Es ist nicht gerade häufig, dass in der Medizin Erfolge schneller und durchschlagender sind als von ehrgeizigen Forschern erwartet. Vor allem nicht auf dem eher frustrierenden Terrain der Bekämpfung von Fettleibigkeit und ihrer gesundheitlichen Folgen.

In jedem Jahr wird inzwischen 200.000 sehr dicken Amerikanern, meist mit einem Body Mass Index (Gewicht in Kilo geteilt durch Körpergröße in Metern) von mehr als 40, das übermäßige Essen durch einen chirurgischen Eingriff erschwert. Dabei wird entweder der Magen verkleinert ("Magenband") oder es werden Teile des Magens, des Zwölffingerdarms und des Dünndarms vom Weg, den die Nahrung nimmt, abgekoppelt ("Magen-Bypass").

Ihre medizinische Rechtfertigung finden solche Eingriffe in der Hoffnung, mit den Pfunden auch die Gesundheitsrisiken dahinschmelzen zu lassen.
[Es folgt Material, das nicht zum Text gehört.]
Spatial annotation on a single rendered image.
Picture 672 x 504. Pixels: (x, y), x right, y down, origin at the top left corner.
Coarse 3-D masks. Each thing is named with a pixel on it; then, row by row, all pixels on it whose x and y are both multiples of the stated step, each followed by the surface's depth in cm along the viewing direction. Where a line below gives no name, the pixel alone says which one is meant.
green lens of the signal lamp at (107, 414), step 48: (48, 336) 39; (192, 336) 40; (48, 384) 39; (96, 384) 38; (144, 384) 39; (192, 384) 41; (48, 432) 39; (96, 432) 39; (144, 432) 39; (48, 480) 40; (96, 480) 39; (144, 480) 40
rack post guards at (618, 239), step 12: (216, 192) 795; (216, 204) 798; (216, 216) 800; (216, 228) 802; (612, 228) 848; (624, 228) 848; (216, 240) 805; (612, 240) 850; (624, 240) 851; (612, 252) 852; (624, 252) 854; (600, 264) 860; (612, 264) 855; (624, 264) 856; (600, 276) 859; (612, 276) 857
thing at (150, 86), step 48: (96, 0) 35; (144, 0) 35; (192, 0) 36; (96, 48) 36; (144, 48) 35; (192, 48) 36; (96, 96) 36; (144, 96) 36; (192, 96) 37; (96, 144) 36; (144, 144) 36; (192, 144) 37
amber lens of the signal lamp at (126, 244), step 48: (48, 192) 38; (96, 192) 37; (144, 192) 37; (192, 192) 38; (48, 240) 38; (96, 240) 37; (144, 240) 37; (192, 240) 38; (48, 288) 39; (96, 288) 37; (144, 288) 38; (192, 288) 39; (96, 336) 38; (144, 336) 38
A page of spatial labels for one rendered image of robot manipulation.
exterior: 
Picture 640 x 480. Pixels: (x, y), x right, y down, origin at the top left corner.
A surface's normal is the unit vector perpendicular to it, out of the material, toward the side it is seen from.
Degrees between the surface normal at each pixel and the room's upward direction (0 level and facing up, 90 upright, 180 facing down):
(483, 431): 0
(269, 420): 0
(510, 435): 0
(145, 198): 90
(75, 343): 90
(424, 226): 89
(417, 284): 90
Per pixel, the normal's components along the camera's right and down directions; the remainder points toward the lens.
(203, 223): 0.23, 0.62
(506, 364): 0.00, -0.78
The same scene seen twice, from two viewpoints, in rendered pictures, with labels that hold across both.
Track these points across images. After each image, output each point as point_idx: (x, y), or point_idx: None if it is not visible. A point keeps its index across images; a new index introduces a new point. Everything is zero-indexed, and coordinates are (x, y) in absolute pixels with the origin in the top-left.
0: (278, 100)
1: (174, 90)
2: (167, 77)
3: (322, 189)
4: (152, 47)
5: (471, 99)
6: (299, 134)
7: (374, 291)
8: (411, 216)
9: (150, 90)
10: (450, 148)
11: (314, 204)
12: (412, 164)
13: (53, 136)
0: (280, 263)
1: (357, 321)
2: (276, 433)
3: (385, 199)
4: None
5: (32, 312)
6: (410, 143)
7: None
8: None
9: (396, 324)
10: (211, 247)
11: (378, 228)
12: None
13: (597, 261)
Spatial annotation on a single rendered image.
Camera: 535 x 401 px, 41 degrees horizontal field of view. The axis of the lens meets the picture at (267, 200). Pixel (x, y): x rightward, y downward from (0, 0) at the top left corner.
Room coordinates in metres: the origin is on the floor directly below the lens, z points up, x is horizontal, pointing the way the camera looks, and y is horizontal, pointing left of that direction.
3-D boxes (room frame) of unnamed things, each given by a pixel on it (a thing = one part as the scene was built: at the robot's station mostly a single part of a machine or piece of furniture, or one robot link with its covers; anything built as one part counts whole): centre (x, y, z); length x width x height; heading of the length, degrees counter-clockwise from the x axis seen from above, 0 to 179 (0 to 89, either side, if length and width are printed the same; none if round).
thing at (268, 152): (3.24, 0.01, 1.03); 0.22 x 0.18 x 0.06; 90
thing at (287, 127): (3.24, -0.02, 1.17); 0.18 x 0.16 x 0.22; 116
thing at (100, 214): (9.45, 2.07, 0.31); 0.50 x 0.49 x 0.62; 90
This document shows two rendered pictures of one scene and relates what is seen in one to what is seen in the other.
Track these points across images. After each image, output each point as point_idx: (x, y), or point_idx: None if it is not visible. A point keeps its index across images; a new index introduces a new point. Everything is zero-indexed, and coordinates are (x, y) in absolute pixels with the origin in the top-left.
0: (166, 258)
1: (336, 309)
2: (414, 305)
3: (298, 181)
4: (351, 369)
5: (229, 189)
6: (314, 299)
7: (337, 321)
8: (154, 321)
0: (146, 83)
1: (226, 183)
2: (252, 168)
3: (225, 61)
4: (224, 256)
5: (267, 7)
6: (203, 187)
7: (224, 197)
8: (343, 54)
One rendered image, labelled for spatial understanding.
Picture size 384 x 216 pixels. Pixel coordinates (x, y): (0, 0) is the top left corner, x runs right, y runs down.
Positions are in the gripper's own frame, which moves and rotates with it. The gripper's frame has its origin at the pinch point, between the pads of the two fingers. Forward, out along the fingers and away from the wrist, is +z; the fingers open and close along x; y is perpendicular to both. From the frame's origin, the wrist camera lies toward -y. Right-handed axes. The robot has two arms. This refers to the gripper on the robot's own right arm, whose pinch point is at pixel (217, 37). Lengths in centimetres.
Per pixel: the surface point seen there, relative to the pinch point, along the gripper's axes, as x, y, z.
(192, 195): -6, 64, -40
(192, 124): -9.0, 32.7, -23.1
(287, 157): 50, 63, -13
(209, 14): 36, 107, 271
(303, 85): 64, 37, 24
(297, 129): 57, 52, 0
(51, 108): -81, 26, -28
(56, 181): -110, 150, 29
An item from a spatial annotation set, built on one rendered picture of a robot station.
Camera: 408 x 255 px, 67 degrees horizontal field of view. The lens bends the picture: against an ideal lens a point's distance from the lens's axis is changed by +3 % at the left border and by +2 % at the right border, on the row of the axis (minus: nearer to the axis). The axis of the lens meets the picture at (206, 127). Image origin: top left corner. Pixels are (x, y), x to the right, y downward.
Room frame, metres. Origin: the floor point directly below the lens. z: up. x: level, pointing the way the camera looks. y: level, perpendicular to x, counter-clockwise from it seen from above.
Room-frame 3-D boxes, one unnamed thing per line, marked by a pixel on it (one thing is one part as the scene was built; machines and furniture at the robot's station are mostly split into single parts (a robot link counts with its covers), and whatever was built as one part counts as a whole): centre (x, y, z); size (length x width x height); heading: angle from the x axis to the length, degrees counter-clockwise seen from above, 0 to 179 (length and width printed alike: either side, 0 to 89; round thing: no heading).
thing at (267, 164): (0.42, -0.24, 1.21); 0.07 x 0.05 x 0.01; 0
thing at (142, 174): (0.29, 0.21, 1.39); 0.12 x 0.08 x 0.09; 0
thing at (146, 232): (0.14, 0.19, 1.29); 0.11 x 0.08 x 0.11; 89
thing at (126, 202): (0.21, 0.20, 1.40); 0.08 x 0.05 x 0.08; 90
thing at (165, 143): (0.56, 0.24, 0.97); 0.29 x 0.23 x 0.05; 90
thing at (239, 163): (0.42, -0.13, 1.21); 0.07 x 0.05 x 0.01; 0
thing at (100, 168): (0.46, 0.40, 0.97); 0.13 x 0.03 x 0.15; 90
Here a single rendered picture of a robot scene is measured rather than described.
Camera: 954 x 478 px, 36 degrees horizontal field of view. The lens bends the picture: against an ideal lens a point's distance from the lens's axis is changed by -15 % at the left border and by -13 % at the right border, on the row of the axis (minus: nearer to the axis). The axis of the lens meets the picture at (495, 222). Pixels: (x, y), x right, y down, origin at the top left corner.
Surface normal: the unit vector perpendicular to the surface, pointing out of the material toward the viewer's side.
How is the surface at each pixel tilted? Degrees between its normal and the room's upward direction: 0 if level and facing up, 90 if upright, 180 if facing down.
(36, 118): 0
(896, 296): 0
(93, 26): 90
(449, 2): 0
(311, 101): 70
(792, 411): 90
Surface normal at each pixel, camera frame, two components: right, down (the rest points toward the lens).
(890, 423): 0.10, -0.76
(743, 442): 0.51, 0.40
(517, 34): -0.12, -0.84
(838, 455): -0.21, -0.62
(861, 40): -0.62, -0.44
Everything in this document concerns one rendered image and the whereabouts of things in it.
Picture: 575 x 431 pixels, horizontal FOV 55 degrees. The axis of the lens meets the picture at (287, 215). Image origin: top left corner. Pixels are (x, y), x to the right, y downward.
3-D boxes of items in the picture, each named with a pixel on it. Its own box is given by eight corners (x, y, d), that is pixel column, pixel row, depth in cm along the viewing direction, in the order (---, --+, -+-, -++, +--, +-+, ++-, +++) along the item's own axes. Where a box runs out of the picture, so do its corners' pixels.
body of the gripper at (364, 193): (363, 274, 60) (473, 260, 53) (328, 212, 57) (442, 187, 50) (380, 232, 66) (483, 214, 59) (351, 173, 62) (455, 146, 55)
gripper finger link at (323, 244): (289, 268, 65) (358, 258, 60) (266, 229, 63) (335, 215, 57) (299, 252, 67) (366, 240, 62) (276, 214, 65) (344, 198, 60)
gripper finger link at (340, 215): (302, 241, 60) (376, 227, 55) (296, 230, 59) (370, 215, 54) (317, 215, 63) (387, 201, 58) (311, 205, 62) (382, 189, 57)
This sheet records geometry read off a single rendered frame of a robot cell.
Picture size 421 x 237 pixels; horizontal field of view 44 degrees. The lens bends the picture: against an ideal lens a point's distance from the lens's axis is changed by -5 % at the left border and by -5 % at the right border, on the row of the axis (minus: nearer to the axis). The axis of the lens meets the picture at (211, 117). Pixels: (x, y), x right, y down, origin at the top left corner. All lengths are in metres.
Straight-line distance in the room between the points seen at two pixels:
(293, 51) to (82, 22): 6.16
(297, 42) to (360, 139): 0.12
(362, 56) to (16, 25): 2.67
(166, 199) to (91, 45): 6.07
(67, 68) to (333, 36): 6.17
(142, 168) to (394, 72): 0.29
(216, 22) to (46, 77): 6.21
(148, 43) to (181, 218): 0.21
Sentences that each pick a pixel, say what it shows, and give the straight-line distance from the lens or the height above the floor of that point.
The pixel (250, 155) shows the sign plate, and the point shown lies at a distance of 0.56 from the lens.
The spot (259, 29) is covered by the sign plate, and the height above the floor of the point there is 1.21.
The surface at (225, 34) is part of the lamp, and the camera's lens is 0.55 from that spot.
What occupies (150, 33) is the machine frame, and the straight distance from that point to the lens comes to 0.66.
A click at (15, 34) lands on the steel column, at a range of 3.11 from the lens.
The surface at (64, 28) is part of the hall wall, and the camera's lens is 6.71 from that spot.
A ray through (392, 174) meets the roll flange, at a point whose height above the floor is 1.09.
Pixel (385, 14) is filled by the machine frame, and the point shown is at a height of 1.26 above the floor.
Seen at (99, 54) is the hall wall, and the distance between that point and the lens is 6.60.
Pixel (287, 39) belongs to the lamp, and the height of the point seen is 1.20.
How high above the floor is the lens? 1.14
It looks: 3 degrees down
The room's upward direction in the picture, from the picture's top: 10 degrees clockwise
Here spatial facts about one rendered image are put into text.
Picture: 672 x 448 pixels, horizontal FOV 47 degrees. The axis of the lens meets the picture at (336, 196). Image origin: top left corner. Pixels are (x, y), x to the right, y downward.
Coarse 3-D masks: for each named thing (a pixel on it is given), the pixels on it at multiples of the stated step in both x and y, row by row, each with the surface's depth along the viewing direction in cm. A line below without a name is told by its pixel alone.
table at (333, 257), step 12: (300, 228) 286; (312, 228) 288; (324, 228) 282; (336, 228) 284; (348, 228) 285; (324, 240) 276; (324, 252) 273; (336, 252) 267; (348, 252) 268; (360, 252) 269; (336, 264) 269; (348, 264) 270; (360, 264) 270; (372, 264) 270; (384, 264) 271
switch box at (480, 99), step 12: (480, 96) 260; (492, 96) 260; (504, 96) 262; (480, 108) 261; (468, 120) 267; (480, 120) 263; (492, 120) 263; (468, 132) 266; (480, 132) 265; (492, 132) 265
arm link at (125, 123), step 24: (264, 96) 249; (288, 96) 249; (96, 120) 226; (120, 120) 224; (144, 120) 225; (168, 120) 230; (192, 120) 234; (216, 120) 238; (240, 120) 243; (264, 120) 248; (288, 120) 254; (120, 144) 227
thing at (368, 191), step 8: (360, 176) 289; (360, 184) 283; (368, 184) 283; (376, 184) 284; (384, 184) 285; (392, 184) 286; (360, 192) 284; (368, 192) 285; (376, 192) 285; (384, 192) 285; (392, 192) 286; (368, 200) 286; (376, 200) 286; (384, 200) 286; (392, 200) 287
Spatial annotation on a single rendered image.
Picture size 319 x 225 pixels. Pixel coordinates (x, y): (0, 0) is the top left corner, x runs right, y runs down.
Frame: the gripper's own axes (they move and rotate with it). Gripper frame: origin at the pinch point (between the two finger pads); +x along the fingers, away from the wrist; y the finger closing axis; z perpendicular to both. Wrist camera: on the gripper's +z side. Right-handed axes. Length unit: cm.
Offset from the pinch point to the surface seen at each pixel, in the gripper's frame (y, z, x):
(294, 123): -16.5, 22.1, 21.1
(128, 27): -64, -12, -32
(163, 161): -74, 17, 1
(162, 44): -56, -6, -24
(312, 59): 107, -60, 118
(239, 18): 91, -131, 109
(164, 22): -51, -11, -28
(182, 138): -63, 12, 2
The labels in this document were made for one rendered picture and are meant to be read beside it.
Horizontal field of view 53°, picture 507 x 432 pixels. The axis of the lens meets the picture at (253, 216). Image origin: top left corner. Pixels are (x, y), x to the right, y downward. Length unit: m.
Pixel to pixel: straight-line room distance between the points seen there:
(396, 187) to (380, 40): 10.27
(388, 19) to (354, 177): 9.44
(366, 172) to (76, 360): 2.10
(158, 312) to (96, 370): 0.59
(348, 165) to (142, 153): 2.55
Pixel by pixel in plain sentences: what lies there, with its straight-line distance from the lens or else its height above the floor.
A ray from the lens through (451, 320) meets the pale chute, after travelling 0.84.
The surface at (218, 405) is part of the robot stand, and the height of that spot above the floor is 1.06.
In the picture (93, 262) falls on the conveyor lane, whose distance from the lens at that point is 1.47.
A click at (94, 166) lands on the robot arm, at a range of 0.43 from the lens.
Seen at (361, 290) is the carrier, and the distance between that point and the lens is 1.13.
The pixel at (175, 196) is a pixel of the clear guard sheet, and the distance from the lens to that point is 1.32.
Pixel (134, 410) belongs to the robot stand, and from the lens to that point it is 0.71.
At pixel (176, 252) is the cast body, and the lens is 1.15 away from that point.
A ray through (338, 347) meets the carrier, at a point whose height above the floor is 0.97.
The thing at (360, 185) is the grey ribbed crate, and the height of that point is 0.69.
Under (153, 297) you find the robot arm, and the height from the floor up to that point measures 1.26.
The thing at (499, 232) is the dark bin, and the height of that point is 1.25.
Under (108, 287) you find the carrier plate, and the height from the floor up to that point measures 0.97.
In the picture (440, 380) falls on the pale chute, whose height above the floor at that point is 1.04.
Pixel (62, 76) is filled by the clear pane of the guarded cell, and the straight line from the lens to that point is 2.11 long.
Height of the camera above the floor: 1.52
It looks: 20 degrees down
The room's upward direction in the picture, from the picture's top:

Vor allem der "Alterszucker" (Diabetes vom Typ 2) kann mit dem Abspecken wirkungsvoll bekämpft werden, wie unzählige Studien inzwischen beweisen.

Die Hälfte der Übergewichtigen, die in den USA bisher operiert wurden, litt denn auch zu diesem Zeitpunkt schon unter der Zuckerkrankheit. Dass sich Monate bis Jahre nach dem Eingriff dank der notgedrungen kleineren Portionen ihr Diabetes bessern würde, war also zu erwarten. Tatsächlich zeigte der Eingriff in 80 bis 90 Prozent der Fälle die erwünschte Wirkung.

Für Überraschung sorgte jedoch ein genauerer Blick auf die zeitlichen Abläufe: "Da gab es Menschen, die an die 150 Kilo wogen, bei denen schon eine Woche nach dem Eingriff der Diabetes nicht mehr vorhanden war, den sie bereits seit Jahren hatten", berichtete der Chirurg Markus Büchler von der Uni Heidelberg, gestern bei einer Presseveranstaltung der Deutschen Gesellschaft für Chirurgie. Dass das Messer des Chirurgen gegen Diabetes wirkt, weil Operierte weniger mit Messer und Gabel "sündigen", kann also nicht die ganze Erklärung sein.

Darauf deutet auch eine Studie hin, für die normalgewichtige zuckerkranke Ratten operiert wurden: Obwohl die Versuchstiere danach sogar zunahmen, besserte sich ihr Diabetes. Ist es da nicht eine gute Idee, auch schlanke Menschen mit "Alterszucker" durch einen Magen-Bypass von ihrem Stoffwechselleiden und der jahrelangen Einnahme von Medikamenten zu befreien? "Die Antwort ist ein vorsichtiges Ja", meint Büchler. Zusammen mit seinen internistischen Kollegen will der Chirurg im Januar in Heidelberg jedoch zunächst eine Studie starten, für die Typ-2-Diabetiker den Magen-Bypass bekommen, die mit zehn bis 15 Kilo zu viel nur leicht übergewichtig sind.